#### Your instructions
State how many lines in the records below include the word "trace". Give nothing but that number.

----

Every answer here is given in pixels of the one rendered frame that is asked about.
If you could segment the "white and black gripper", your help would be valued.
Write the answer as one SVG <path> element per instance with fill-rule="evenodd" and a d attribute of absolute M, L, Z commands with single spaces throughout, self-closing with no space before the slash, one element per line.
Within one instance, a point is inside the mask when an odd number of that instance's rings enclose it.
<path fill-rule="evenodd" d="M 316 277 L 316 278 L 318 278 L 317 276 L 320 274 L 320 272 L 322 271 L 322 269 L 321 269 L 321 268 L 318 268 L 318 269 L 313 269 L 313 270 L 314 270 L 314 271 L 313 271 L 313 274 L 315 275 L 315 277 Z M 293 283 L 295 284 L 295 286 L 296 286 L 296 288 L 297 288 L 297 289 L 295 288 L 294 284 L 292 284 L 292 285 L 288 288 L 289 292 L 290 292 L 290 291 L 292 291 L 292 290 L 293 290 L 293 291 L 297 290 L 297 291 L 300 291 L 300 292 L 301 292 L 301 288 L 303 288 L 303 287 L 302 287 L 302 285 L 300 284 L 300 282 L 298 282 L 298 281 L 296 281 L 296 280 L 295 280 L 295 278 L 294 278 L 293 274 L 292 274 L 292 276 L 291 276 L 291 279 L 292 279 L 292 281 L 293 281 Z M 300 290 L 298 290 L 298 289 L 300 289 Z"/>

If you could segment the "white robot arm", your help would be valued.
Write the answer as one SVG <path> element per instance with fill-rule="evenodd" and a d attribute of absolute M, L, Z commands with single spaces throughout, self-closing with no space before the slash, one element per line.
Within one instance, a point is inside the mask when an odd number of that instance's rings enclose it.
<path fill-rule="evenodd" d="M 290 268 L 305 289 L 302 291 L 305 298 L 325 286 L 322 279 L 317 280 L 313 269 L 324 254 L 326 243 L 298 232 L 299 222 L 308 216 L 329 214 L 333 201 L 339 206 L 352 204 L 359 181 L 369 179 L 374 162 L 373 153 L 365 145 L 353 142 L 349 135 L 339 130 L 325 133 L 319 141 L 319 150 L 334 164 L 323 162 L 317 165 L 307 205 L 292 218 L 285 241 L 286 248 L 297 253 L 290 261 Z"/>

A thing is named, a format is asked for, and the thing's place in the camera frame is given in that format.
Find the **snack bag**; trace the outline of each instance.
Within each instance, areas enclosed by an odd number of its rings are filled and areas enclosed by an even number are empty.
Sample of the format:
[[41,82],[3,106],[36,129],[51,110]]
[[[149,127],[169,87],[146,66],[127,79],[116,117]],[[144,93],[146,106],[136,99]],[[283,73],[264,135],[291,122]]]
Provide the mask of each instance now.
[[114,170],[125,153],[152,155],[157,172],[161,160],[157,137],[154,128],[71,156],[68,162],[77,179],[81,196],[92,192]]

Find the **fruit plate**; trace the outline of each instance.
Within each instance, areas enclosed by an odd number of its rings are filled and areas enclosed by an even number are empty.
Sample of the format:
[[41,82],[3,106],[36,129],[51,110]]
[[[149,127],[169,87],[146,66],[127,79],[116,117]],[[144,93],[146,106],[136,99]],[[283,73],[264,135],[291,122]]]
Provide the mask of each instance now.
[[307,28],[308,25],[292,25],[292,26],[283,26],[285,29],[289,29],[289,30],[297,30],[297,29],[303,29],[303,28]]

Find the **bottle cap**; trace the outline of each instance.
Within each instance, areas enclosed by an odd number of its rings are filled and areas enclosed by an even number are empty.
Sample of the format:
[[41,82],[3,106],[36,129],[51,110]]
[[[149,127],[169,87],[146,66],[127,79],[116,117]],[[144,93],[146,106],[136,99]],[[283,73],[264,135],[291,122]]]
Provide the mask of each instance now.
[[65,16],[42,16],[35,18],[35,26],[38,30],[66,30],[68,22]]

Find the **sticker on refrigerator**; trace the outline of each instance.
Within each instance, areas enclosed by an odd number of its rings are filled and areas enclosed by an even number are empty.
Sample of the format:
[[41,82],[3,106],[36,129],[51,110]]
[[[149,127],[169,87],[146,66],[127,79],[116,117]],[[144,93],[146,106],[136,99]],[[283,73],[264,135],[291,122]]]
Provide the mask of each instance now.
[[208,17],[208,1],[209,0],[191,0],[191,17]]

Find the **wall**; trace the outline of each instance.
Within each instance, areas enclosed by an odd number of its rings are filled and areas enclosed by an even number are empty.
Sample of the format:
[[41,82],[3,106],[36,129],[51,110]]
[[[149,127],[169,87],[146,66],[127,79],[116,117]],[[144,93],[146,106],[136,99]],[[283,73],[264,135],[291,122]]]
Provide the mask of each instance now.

----

#### Written solution
5